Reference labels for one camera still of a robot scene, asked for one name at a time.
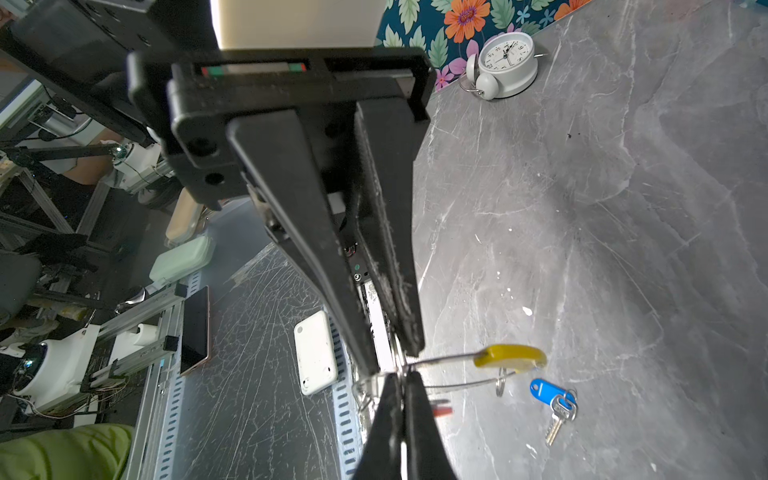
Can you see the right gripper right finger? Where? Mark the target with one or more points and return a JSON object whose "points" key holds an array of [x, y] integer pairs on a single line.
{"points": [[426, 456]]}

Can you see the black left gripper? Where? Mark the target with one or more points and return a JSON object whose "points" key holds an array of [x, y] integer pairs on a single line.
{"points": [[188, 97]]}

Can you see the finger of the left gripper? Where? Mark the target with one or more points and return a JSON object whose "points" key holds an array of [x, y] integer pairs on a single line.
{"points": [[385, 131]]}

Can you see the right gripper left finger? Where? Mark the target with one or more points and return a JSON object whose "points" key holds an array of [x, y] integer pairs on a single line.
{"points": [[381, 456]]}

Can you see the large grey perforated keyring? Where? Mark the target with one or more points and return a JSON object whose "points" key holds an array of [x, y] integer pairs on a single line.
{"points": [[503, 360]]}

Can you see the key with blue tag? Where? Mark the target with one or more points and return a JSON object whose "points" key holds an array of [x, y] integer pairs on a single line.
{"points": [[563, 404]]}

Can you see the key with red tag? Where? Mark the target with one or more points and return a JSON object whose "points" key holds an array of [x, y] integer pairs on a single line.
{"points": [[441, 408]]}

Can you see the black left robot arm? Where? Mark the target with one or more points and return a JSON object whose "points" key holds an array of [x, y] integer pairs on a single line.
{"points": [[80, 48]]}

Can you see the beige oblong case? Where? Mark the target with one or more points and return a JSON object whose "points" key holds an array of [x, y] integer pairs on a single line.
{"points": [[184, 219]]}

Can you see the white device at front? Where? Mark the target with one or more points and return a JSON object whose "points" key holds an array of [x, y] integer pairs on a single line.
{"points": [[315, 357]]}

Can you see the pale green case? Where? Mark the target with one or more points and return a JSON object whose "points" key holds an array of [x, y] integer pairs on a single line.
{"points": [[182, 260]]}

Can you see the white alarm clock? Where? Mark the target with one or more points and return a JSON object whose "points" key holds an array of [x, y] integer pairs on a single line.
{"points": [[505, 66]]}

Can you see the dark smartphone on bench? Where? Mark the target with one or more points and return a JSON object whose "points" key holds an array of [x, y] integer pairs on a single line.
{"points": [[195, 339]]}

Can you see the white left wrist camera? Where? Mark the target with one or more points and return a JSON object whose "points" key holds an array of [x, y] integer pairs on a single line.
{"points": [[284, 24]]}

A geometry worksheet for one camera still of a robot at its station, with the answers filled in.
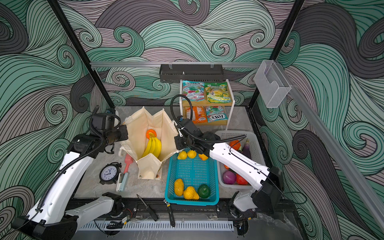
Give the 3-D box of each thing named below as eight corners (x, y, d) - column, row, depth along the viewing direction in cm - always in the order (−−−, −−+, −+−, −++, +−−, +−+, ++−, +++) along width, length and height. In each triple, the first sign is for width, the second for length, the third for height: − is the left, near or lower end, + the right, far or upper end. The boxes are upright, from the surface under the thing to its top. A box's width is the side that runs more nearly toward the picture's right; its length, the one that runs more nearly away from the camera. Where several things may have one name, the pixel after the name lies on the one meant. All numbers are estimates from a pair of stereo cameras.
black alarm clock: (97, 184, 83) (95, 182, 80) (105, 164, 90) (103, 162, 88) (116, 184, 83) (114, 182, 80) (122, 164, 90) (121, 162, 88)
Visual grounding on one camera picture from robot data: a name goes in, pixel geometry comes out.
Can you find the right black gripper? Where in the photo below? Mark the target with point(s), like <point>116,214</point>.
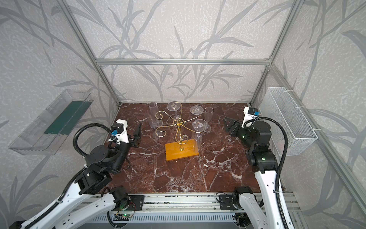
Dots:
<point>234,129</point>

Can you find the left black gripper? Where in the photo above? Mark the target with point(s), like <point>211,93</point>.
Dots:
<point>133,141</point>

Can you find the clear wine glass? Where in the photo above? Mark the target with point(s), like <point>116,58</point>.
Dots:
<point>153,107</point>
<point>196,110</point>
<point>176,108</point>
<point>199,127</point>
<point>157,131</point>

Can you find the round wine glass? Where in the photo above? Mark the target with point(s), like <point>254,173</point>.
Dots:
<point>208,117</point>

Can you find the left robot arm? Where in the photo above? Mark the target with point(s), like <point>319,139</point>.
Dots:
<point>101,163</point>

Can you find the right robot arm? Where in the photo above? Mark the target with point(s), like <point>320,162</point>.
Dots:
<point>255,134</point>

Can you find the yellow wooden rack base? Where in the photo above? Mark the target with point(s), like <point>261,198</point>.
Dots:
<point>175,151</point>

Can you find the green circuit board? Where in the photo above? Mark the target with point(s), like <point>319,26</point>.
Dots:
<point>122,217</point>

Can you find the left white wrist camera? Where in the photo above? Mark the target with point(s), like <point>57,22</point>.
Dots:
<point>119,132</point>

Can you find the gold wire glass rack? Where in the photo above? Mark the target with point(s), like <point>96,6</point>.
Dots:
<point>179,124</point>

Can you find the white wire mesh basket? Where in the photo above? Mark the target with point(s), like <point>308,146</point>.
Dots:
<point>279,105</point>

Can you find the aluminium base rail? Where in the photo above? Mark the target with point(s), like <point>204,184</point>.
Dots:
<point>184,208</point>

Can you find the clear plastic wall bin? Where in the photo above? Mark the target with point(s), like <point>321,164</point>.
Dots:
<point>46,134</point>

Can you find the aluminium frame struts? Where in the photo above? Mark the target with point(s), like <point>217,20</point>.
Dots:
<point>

****************

## EXERCISE DESCRIPTION
Once each line with "rack" in the entries is counted, state the total and nothing else.

## REPLY
2